Rientrato dalla passeggiata di Fuori Orario e perseguitato dal boicottaggio de L’ultima tentazione di Cristo, Martin Scorsese sa di dover mostrare qualche segno di ravvedimento alla macchina dell’industria cinematografica, così, dopo aver dato prova di buona condotta con Il colore dei soldi, accetta di collaborare con Michael Jackson e realizza il video del singolo Bad. Bisogna replicare il successo di Thriller, ma in questo caso l’immagine della star deve essere sottoposta a revisione: Michael Jackson vuole diventare, appunto, bad, obiettivo che Scorsere riesce a perseguire in 17 minuti e con una spesa di 2.200.000 dollari.
Per la sceneggiatura, il regista si rivolge a Richard Price (Il colore dei soldi), che si rifà alla tragica vicenda di Edmund Perry, sulle prime pagine dei giornali del 1985: Perry era un ragazzo di Harlem che studiava in una scuola prestigiosa in attesa di entrare a Stanford e venne freddato senza motivo da un poliziotto. Price, tuttavia, non cede alla tentazione di inserire un facile martirio e opta per una sceneggiatura dai toni più sfumati.
Si sa che per Michael Jackson è evidente il fenomeno del crossover, vale a dire il fatto che la sua musica si rivolga anche o soprattutto ai bianchi. Zombificazione compresa, nel video di John Landis la questione del “colore” della sua musica resta marginale e dunque ambigua, ma di certo in quel caso si ha a che fare con un contesto middle class. In Bad, al contrario, Scorsese affronta la questione di petto e inserisce Michael Jackson in un contesto disagiato e dichiaratamente nero, in cui le dinamiche razziali e classiste pregiudicano l’autorealizzazione dell’individuo. Ed ecco che Darryl, vero e proprio pesce fuor d’acqua, tenta di autolegittimarsi sostenendo che si può essere bad senza rassegnarsi a ricalcare il solito pregiudizio razzista sull’inclinazione delinquenziale, ma dando forma alle proprie energie intellettuali e creative; ovvero, astraendo, si può essere black anche elaborando una proposta musicale che piace ai bianchi.
Purtroppo, più che una reale possibilità di evoluzione, il cambio di mentalità viene prospettato come un sogno. La prima parte del cortometraggio è in un bianco e nero dal viraggio underground e punta chiaramente al realismo. Nel momento in cui la scena si sposta nella metro di Hoyt-Schermerhorn Streets (che era già stata il set de I Guerrieri della Notte e di The Wiz) scoppiano i colori e prende forma un musical alla West Side Story: la rivalità tra bande è ormai una questione di passi di danza.
Già questo basterebbe a suggerire la deviazione onirica, tuttavia, perché questa risulti davvero inequivocabile, Darryl si ritrova vestito di pelle e borchie, in una sorta di metamorfosi superomistica.
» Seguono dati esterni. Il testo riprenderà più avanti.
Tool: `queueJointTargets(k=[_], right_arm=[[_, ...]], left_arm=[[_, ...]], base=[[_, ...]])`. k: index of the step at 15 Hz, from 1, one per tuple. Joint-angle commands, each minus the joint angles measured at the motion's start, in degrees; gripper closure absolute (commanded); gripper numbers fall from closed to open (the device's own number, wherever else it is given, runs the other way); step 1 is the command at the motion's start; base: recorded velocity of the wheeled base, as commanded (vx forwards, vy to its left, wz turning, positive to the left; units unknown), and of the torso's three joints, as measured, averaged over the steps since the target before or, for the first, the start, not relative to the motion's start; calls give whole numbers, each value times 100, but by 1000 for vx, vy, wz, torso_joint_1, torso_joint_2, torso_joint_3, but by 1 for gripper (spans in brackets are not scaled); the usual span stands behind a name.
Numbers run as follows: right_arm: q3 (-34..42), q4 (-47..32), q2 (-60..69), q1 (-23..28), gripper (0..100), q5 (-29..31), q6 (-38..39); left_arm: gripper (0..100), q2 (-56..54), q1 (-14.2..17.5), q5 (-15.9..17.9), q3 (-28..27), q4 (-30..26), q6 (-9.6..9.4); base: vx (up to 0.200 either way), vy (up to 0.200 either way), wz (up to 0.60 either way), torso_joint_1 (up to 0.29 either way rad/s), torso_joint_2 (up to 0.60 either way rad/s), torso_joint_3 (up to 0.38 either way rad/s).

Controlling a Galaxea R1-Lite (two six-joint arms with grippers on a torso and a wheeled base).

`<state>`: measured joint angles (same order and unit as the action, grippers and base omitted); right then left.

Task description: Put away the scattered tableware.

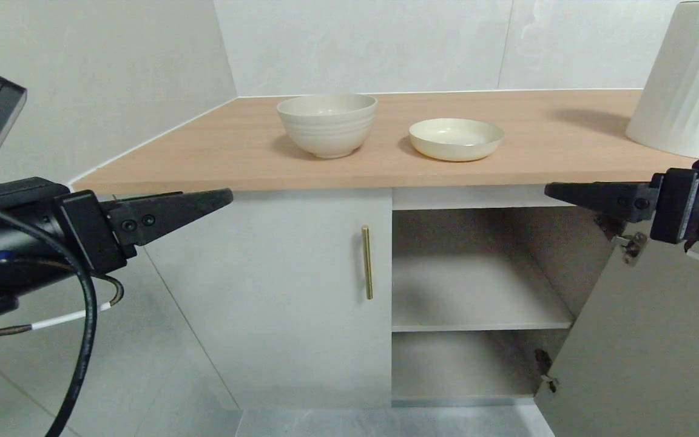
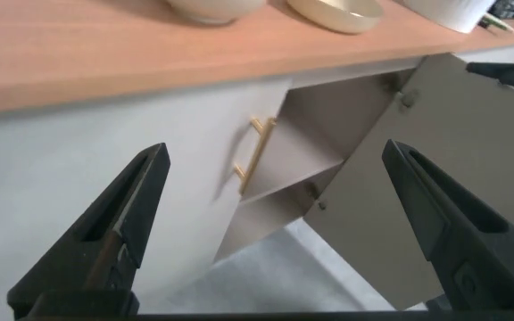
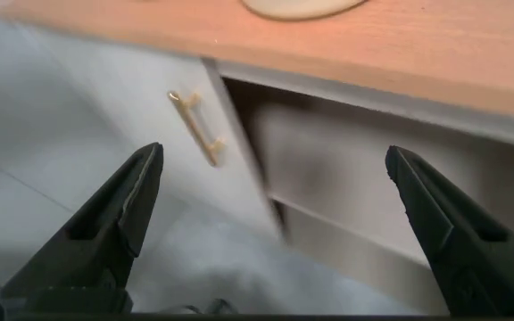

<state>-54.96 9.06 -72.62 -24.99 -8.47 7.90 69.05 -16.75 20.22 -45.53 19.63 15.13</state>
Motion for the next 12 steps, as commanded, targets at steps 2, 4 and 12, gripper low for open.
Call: queueJointTargets(k=[2,4,12], right_arm=[[275,149,169,-15,0,-23,-368],[433,518,160,-15,0,-32,-368],[503,711,196,21,0,-32,-386]], left_arm=[[0,-49,-30,-1,-8,15,8],[0,-49,-30,-1,-8,15,16],[0,-5,-30,-1,-8,6,43]], base=[[0,0,0,0,0,0],[0,0,0,0,0,0],[0,0,0,32,-104,-127]])
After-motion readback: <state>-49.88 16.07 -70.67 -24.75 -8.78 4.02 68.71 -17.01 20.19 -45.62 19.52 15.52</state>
In effetti, di lì a poco, anche la banda con cui il protagonista ingaggia un botta e risposta finale – di gusto sommamente black – risulta essere una banda immaginaria: evidentemente, nel mondo reale le cose devono ancora cambiare prima che possa prendere forma una collettività con cui condividere la medesima visione del mondo.
Di certo Michael Jackson non è solo: ha Scorsese dalla sua parte, “wanted for sacrilege”, come recita il poster strappato da uno dei ballerini. Sono entrambi bad, benché per motivi diversi: il primo rivendica la propria natura black pur rivolgendosi anche ad un pubblico di bianchi (e in qualche modo invita entrambe le fazioni a non cedere alle logiche razziste); il secondo cerca disperatamente di realizzare L’ultima tentazione di Cristo.
Who’s Bad? Il pubblico, nella migliore delle ipotesi, cosicché l’arte possa essere libera dai pregiudizi.